• [Exercise aim]
Repeat the listing exactly. Pictures stay out of your copy.
┄┄┄┄┄┄┄┄┄┄
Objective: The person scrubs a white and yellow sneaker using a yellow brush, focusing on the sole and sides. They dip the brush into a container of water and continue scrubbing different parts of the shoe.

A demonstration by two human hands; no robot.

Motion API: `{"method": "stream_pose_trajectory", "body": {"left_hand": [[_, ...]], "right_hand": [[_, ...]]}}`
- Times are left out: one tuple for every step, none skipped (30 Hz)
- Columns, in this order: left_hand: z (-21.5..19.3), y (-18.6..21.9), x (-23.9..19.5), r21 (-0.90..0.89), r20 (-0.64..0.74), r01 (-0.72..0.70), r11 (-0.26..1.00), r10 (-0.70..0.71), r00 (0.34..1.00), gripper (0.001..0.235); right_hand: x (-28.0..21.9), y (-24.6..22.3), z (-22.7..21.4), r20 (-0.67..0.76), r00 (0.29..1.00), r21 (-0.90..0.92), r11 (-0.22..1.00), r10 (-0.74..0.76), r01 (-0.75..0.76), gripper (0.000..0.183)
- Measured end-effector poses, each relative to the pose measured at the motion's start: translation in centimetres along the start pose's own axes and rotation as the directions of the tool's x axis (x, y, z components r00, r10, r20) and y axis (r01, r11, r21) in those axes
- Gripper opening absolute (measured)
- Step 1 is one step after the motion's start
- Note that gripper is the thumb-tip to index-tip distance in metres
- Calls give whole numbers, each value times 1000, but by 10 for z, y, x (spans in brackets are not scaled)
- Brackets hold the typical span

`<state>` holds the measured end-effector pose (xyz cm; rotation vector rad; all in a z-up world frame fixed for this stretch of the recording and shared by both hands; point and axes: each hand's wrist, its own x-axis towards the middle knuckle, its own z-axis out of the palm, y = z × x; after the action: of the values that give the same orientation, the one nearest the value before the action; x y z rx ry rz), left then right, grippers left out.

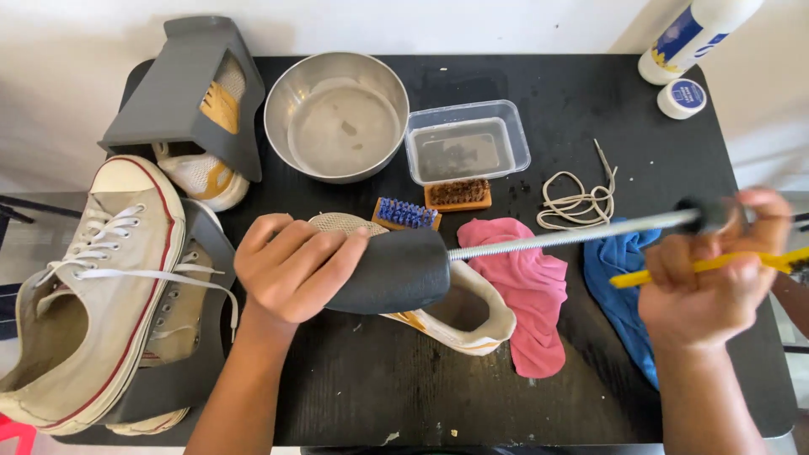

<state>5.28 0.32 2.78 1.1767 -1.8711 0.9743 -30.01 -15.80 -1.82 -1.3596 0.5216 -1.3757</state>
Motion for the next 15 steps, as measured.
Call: {"method": "stream_pose_trajectory", "body": {"left_hand": [[2, -1, -4, -3, -1, -2, 1000, 2, 1000, 19], [3, -1, -9, -12, 0, -24, 1000, 24, 1000, 21], [4, -1, -13, -21, 0, -46, 999, 46, 999, 23], [5, -2, -16, -15, -2, -46, 999, 46, 999, 23], [7, -2, -18, -9, -8, -47, 999, 47, 999, 24], [7, -4, -20, -2, -12, -52, 999, 52, 999, 26], [6, -3, -18, 5, -14, -55, 998, 55, 998, 26], [6, -4, -16, 8, -11, -42, 999, 42, 999, 25], [6, -4, -13, 12, -8, -30, 999, 30, 1000, 26], [7, -2, -12, 13, -11, -37, 999, 37, 999, 26], [8, 1, -11, -28, -7, -42, 999, 42, 999, 23], [9, 4, -10, -71, -2, -44, 997, 44, 999, 21], [11, 7, -11, -71, -4, -50, 996, 50, 999, 21], [13, 11, -12, -104, -28, -37, 994, 34, 999, 20], [16, 15, -12, -137, -52, -24, 990, 17, 999, 21]], "right_hand": [[-2, 6, -4, -3, 1000, -1, 1000, -2, 2, 51], [-2, 13, -7, -89, 979, -251, 955, -185, 157, 38], [-3, 19, -11, -126, 919, -493, 827, -374, 269, 33], [-1, 15, -14, -122, 918, -490, 827, -377, 274, 33], [2, 10, -17, 133, 912, -684, 630, -388, 368, 24], [4, 5, -19, 371, 875, -790, 390, -310, 473, 21], [6, 2, -16, 373, 872, -786, 392, -315, 478, 21], [7, -1, -12, 484, 850, -768, 364, -207, 526, 26], [8, -4, -9, 582, 808, -744, 341, -93, 575, 49], [6, -6, -1, 579, 809, -744, 339, -100, 575, 49], [4, -8, 7, 619, 781, -722, 329, -86, 609, 38], [2, -10, 14, 656, 751, -699, 320, -68, 640, 28], [-1, -10, 17, 654, 753, -701, 318, -73, 639, 28], [-5, -10, 19, 677, 732, -689, 287, -72, 666, 29], [-8, -10, 21, 700, 711, -676, 255, -71, 691, 32]]}}
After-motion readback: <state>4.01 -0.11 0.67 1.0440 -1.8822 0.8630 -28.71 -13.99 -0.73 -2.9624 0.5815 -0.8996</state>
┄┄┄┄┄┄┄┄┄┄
• [Solved exercise]
Objective: The person scrubs a white and yellow sneaker using a yellow brush, focusing on the sole and sides. They dip the brush into a container of water and continue scrubbing different parts of the shoe.

A demonstration by two human hands; no robot.

Motion API: `{"method": "stream_pose_trajectory", "body": {"left_hand": [[_, ...]], "right_hand": [[_, ...]]}}`
- Times are left out: one tuple for every step, none skipped (30 Hz)
- Columns, in this order: left_hand: z (-21.5..19.3), y (-18.6..21.9), x (-23.9..19.5), r21 (-0.90..0.89), r20 (-0.64..0.74), r01 (-0.72..0.70), r11 (-0.26..1.00), r10 (-0.70..0.71), r00 (0.34..1.00), gripper (0.001..0.235); right_hand: x (-28.0..21.9), y (-24.6..22.3), z (-22.7..21.4), r20 (-0.67..0.76), r00 (0.29..1.00), r21 (-0.90..0.92), r11 (-0.22..1.00), r10 (-0.74..0.76), r01 (-0.75..0.76), gripper (0.000..0.183)
- Measured end-effector poses, each relative to the pose measured at the motion's start: translation in centimetres along the start pose's own axes and rotation as the directions of the tool's x axis (x, y, z components r00, r10, r20) and y axis (r01, r11, r21) in those axes
- Gripper opening absolute (measured)
- Step 1 is one step after the motion's start
- Note that gripper is the thumb-tip to index-tip distance in metres
- Calls give whole numbers, each value times 1000, but by 10 for z, y, x (spans in brackets are not scaled)
- Brackets hold the typical span

`<state>` holds the measured end-effector pose (xyz cm; rotation vector rad; all in a z-up world frame fixed for this stretch of the recording and shared by both hands; point and axes: each hand's wrist, its own x-axis towards the middle knuckle, its own z-axis out of the palm, y = z × x; after the action: of the values that give the same orientation, the one nearest the value before the action; x y z rx ry rz), left then right, grippers left out.


<state>5.28 0.32 2.78 1.1767 -1.8711 0.9743 -30.01 -15.80 -1.82 -1.3596 0.5216 -1.3757</state>
Motion for the next 15 steps, as measured.
Call: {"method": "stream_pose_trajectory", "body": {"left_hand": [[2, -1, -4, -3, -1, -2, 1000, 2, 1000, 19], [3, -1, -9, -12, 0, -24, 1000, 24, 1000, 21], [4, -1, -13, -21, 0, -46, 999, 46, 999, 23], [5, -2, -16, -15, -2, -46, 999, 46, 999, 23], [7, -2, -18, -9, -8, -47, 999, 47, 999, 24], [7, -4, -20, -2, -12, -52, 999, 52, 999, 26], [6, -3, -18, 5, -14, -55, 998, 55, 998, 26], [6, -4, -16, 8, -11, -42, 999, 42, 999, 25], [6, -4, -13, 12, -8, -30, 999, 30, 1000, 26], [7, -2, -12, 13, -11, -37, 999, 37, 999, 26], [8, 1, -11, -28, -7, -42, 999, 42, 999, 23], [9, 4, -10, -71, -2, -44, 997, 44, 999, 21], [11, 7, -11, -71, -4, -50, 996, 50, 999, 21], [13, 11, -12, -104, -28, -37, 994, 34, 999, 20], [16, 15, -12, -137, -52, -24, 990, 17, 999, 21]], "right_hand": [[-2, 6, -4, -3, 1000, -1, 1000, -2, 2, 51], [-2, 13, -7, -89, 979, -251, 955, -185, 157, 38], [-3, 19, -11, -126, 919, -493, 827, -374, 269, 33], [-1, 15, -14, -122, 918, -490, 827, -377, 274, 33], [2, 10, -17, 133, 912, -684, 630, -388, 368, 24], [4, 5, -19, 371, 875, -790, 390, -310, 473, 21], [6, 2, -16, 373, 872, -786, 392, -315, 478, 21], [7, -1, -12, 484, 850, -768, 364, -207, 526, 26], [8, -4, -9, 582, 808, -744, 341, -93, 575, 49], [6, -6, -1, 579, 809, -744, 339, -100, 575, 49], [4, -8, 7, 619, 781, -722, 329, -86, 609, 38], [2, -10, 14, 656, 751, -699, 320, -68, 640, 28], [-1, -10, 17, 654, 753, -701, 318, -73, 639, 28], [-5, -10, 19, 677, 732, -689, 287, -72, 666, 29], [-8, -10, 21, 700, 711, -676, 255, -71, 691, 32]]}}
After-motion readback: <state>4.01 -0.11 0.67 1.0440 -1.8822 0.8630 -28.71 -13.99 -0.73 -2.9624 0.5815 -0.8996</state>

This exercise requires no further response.